- **What you are asked to do**
Please return the lines below verbatim, beginning at the one that has "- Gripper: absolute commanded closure" and stopping after the one that has "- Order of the", and add no other lines.

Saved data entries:

● ● ● ● ● ● ●

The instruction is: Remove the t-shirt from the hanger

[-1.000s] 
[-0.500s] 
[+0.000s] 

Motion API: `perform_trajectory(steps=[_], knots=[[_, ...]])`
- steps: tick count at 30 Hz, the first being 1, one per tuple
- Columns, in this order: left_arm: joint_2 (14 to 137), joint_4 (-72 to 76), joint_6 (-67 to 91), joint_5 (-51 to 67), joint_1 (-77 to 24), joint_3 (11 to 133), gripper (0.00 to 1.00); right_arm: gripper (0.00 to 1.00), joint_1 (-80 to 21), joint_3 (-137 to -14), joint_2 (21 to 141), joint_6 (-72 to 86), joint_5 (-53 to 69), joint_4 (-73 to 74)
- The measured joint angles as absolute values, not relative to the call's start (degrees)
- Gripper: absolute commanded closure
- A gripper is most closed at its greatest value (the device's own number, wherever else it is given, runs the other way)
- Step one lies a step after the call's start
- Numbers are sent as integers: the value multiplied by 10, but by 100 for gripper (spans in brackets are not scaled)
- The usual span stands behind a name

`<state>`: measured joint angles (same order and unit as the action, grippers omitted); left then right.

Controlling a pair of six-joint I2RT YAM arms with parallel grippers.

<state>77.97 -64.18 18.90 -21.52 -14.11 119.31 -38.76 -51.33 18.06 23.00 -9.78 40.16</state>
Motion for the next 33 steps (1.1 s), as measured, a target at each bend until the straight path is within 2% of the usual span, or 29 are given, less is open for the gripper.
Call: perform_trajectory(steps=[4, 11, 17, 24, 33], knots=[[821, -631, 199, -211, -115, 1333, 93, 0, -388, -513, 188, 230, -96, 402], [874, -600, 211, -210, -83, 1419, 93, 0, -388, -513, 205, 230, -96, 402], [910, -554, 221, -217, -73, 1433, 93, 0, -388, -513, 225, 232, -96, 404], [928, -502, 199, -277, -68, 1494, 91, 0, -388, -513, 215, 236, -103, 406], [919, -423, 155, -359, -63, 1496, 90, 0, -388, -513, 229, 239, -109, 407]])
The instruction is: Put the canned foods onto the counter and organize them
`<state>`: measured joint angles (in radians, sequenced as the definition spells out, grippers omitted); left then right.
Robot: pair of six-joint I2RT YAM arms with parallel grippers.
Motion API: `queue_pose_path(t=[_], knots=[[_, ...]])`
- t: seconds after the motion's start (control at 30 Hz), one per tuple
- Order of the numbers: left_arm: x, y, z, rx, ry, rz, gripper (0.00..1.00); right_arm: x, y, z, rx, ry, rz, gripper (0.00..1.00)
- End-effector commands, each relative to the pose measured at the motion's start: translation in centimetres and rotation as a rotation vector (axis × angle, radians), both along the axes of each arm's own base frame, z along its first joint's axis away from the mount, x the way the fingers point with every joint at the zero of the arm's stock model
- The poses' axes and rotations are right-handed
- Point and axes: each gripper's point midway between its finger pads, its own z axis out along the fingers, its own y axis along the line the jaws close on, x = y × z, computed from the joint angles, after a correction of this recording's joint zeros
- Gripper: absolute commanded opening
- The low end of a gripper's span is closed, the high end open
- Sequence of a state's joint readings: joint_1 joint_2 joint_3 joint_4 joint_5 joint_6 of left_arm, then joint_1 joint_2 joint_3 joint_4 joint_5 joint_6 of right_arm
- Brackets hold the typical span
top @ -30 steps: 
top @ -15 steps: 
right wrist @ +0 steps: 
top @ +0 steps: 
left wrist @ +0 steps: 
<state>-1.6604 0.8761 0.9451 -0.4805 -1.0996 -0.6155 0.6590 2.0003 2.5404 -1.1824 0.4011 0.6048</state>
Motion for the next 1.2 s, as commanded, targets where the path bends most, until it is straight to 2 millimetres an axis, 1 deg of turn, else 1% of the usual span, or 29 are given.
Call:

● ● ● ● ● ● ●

- **Exercise answer**
- Gripper: absolute commanded closure
- A gripper is most closed at its greatest value (the device's own number, wherever else it is given, runs the other way)
- Step one lies a step after the call's start
- Numbers are sent as integers: the value multiplied by 10, but by 100 for gripper (spans in brackets are not scaled)
- The usual span stands behind a name

`<state>`: measured joint angles (same order and unit as the action, grippers omitted); left then right.

Controlling a pair of six-joint I2RT YAM arms with parallel grippers.

<state>77.97 -64.18 18.90 -21.52 -14.11 119.31 -38.76 -51.33 18.06 23.00 -9.78 40.16</state>
Motion for the next 33 steps (1.1 s), as measured, a target at each bend until the straight path is within 2% of the usual span, or 29 are given, less is open for the gripper.
Call: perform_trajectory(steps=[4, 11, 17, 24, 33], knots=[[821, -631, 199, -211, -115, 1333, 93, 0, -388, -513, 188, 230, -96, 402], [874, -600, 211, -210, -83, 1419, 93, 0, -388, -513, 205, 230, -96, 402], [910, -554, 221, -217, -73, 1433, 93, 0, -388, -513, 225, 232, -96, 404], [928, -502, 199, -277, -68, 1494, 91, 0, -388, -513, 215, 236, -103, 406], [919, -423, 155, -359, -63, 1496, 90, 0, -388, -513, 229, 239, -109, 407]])
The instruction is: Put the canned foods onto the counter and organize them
`<state>`: measured joint angles (in radians, sequenced as the definition spells out, grippers omitted); left then right.
Robot: pair of six-joint I2RT YAM arms with parallel grippers.
Motion API: `queue_pose_path(t=[_], knots=[[_, ...]])`
- t: seconds after the motion's start (control at 30 Hz), one per tuple
- Order of the numbers: left_arm: x, y, z, rx, ry, rz, gripper (0.00..1.00); right_arm: x, y, z, rx, ry, rz, gripper (0.00..1.00)

What the answer needed to say has been said.